Like most estuary fishing a light 2-4kg graphite spin rod with a 2000 size reel is best when chasing bream and flathead. When targeting the abundant tailor then don't forget to use a wire trace otherwise it can become very expensive in the pocket with the amount of lost lures.


A reel spooled up with 6lb braid and a long 4-6lb fluorocarbon leader is ideal for casting lures at bream. You might want to bump it up a little if fishing the snags as light leader doesn't last long around barnacle encrusted snags. If specifically targeting flathead then 8-12lb leaders are a good starting point with a 1/8oz jighead and your favourite plastic tied on the end.


A couple of go-to lures for targeting flathead in the estuary are squidgy fish with grasshopper and pody being a very good replica of a mullet and a proven flathead catcher.

Softies for bream work well also with squidgy bloodworm wrigglers in 80 and 100mm almost the first plastic to tie on and cast out. Fishing blades in the open water and along rock walls is very effective and one of the easiest ways to catch bream along with most other species that Lake Tyers has to offer.

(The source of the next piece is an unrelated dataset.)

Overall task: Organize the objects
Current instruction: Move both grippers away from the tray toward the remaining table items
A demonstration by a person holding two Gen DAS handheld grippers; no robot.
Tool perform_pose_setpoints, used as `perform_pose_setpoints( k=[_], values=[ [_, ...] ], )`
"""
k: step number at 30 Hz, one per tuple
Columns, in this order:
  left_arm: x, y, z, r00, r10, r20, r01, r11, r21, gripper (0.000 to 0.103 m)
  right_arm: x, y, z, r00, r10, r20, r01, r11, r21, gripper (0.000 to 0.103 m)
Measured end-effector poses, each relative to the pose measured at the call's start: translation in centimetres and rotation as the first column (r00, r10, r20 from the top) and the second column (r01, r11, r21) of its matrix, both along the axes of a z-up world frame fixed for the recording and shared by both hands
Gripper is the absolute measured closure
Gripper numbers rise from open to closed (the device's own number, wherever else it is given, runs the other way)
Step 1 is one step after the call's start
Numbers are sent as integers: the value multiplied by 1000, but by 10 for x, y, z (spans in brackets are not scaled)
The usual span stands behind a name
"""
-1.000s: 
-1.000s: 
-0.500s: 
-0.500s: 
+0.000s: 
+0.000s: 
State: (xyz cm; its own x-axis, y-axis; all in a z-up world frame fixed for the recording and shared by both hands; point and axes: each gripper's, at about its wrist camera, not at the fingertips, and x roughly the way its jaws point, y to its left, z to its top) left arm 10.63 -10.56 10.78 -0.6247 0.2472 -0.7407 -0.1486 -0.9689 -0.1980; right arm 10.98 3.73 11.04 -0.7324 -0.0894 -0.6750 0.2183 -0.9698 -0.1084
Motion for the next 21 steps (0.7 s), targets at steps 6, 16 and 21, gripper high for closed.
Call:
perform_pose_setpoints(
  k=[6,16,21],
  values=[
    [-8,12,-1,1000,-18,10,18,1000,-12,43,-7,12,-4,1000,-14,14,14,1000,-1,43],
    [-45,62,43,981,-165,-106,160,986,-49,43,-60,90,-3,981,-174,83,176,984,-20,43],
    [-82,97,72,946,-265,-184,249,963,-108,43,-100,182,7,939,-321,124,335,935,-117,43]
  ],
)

When targeting bream in the winter months then a quality sounder is essential. Locating schooled up bream in open water and casting small blades to the fish is by far one of the best methods and most enjoyable ways to spend time on the water.


Dusky flathead rules and regulations have recently changed so just remember that the size limit for dusky flathead now are 30-55cm with a total possession limit of 5 fish per angler. Letting the bigger fish go will ensure stock levels of fish are maintained and the breeders are left to do their thing.


It's important to adjust the drag on your reel to suit the surrounding and environment that you are fishing. When fishing for bream in snags you want to have it locked up making it easier to pull fish from the timber and not get busted off.

Fishing in open water for bream and flathead having the drag backed off is best. You will not pull as many hooks from mouths of fish as you are not required to pull them from timber in a white knuckled affair.